6.1 Offload on Discrete + PCIe (Row 1)
- Tools: vLLM
--cpu-offload-gb, LMCache CPU tier - Mechanism: explicit copy HBM ↔ system RAM via PCIe DMA
- Penalty: ~64 GB/s, I/O-class latency
- Practical granularity: coarse (entire prefixes, dormant sessions, cross-request prefix caching)
- Decode with offloaded KV requires back-and-forth transfer → significant TPOT impact
6.2 Offload on Homogeneous Unified (Row 2)
- “Offload” is almost a misnomer: KV cache lives in the unique pool from the start
- There’s no fast tier and slow tier — it’s all LPDDR at the same bandwidth
- You don’t offload: you just allocate
- Limit: uniform bandwidth ceiling across the entire pool
6.3 Offload on Heterogeneous Unified (Row 3)
- Mechanism: coherent load/store over NVLink-C2C, no copies
- ~900 GB/s vs ~64 GB/s of PCIe → ~14× more bandwidth
- Memory-class latency, not I/O-class
- Practical granularity: fine, layer-by-layer or beyond
- The GPU can perform attention computation with K and V physically resident in Grace LPDDR, simply slower
Typical strategy on GH200:
- Hot KV cache (active requests, last N tokens): HBM
- Warm KV cache (shared prefixes, paused sessions): Grace LPDDR
- Pattern similar to LMCache, but intra-node and copy-free
6.4 Mental Model Shift
| Row 1 (PCIe) | Row 3 (Coherent C2C) |
|---|---|
| “Move data at the right time” | “Leave it where it is, let it be read at lower speed” |
| Optimize when to transfer | Optimize where to allocate initially |
| Data movement | Data placement |
On Row 3 the operative phrase becomes: “How do I move data?” → “Where should data reside?”

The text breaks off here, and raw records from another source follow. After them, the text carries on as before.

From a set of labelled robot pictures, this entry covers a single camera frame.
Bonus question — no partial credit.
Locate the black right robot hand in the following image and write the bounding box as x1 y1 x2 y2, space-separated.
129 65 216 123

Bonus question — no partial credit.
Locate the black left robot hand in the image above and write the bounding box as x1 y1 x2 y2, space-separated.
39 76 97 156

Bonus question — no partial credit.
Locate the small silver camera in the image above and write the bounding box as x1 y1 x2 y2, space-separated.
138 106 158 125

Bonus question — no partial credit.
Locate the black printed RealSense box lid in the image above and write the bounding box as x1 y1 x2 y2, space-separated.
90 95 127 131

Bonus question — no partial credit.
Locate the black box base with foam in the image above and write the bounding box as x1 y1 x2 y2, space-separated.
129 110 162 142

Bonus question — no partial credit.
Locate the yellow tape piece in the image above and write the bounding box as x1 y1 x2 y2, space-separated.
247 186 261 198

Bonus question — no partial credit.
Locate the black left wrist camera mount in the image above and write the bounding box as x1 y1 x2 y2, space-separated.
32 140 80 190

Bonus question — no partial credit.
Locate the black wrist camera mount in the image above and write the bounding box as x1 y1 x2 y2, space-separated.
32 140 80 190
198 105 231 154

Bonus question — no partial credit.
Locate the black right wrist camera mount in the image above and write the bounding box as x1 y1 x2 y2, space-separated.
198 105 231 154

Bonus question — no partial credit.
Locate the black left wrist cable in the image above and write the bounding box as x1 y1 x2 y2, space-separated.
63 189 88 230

7. Software Stack Status (interpretive)
Fact:
- vLLM has CPU offload (
--cpu-offload-gb) designed for the PCIe model with explicit copies - LMCache implements CPU-side KV cache tiering, originally for PCIe nodes
- NIXL (NVIDIA InferenceXfer Library) abstracts the transport layer for KV cache transfers
- NVIDIA Dynamo and llm-d explicitly aim to expose the coherent memory hierarchy as a native tier
Roadmap/trend (interpretive):
- On GH200, current stacks work but are sub-optimal — they don’t fully leverage HW coherence (they continue to perform logically explicit copies)

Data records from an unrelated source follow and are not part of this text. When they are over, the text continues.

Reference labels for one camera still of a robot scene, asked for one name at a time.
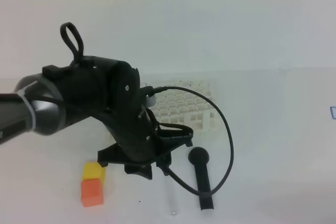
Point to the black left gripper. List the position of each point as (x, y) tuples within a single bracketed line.
[(140, 138)]

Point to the clear glass test tube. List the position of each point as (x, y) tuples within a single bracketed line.
[(171, 196)]

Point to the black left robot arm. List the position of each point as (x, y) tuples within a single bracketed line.
[(104, 89)]

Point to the white plastic test tube rack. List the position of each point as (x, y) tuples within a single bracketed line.
[(180, 107)]

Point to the yellow foam cube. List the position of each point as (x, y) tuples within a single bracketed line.
[(93, 170)]

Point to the orange foam cube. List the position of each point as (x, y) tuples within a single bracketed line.
[(91, 192)]

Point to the black round-headed scoop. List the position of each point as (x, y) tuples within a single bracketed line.
[(199, 158)]

- Expected direction: software aware of the coherent tier, native KV cache allocation on Grace LPDDR without pseudo-offload
- Software maturity gap is still significant (as of April 2026, to be revisited)
8. Spark vs GH200: Direct Comparison (Row 2 vs Row 3)
| DGX Spark / Mac (Row 2) | GH200 (Row 3) | |
|---|---|---|
| Mental model | “One pool, take what you need” | “Two tiers, decide where to place what” |
| GPU capacity ceiling | Almost the entire system RAM | HBM + LPDDR (sum) |
| Bandwidth ceiling | LPDDR bandwidth for everything (~500-800 GB/s) | HBM (~5 TB/s) for hot tier |
| Data placement complexity | None | Significant |
| Sweet spot | Models that fit but don’t require HBM bandwidth | Large models with hot working set in HBM |
| Cost (order of magnitude) | $3K-$10K | $40K+ per single GH200 |
9. References for Further Reading
Vendor documentation (fact):
- NVIDIA Grace Hopper Superchip Architecture Whitepaper
- NVIDIA Blackwell Architecture Whitepaper
- AMD MI300A documentation (CDNA3 + Zen4 APU)
- Apple Silicon Unified Memory Architecture (developer docs)
Operational/practitioner:
- vLLM documentation: CPU offload, prefix caching
- LMCache documentation
- NIXL / Dynamo / llm-d project READMEs
Roadmap/trend (to verify):
- DGX Spark specifications at actual launch
- Software stack maturity on GH200/GB200 for native KV cache on LPDDR
All bandwidth, capacity, and latency figures are order-of-magnitude approximations. For formal deliverables, always verify against current vendor documentation or workload-specific benchmarks.